PROBLEM:
Starting from the line that contains "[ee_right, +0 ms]", reproduce each line exactly through the end of the material, and include no other lines.

DATA TO PROCESS:
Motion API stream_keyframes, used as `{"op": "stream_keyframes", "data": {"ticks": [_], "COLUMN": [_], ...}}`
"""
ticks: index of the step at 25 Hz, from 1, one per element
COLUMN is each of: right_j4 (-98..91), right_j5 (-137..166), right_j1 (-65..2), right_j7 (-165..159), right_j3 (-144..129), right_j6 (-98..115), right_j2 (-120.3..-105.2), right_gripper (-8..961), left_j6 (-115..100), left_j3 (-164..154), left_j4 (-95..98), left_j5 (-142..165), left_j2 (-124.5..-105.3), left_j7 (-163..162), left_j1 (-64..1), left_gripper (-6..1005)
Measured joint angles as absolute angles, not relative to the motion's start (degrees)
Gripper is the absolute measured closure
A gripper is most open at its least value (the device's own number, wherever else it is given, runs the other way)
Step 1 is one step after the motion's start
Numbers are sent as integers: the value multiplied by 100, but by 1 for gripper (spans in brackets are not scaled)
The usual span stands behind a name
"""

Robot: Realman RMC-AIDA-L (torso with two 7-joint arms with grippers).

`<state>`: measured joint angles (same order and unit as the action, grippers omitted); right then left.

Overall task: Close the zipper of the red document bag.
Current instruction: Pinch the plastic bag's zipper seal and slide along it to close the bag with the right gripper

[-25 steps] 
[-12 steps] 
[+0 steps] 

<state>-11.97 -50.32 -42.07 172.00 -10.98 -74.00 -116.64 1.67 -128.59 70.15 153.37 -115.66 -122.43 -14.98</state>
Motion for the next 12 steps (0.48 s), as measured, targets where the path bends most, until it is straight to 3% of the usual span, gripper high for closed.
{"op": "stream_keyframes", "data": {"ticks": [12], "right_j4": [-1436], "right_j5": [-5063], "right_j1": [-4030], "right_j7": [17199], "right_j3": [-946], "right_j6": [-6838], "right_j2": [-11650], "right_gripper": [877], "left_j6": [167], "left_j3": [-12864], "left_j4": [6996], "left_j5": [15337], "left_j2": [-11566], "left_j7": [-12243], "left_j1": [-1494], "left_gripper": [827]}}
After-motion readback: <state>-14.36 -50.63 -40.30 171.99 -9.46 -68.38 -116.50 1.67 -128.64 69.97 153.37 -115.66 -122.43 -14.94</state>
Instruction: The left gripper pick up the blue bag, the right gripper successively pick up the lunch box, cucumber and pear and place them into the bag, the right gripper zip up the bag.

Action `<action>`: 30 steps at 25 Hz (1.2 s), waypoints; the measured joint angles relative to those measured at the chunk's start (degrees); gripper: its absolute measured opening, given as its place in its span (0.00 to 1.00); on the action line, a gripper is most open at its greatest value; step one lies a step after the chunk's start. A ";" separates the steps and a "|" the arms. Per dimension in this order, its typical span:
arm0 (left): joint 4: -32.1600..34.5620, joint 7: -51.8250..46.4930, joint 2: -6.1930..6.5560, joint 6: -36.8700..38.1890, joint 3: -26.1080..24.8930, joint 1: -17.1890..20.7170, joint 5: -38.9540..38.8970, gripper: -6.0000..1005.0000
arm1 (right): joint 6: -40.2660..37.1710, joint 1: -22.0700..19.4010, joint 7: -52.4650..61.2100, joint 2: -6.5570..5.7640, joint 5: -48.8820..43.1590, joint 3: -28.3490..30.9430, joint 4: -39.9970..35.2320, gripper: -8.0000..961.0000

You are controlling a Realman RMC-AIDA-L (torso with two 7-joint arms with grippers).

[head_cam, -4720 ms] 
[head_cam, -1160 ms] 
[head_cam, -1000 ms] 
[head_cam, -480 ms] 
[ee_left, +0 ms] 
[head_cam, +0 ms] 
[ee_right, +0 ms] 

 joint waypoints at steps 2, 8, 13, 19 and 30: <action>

WRITTEN SOLUTION:
[ee_right, +0 ms] 

 joint waypoints at steps 2, 8, 13, 19 and 30: <action>

The submitted response is complete.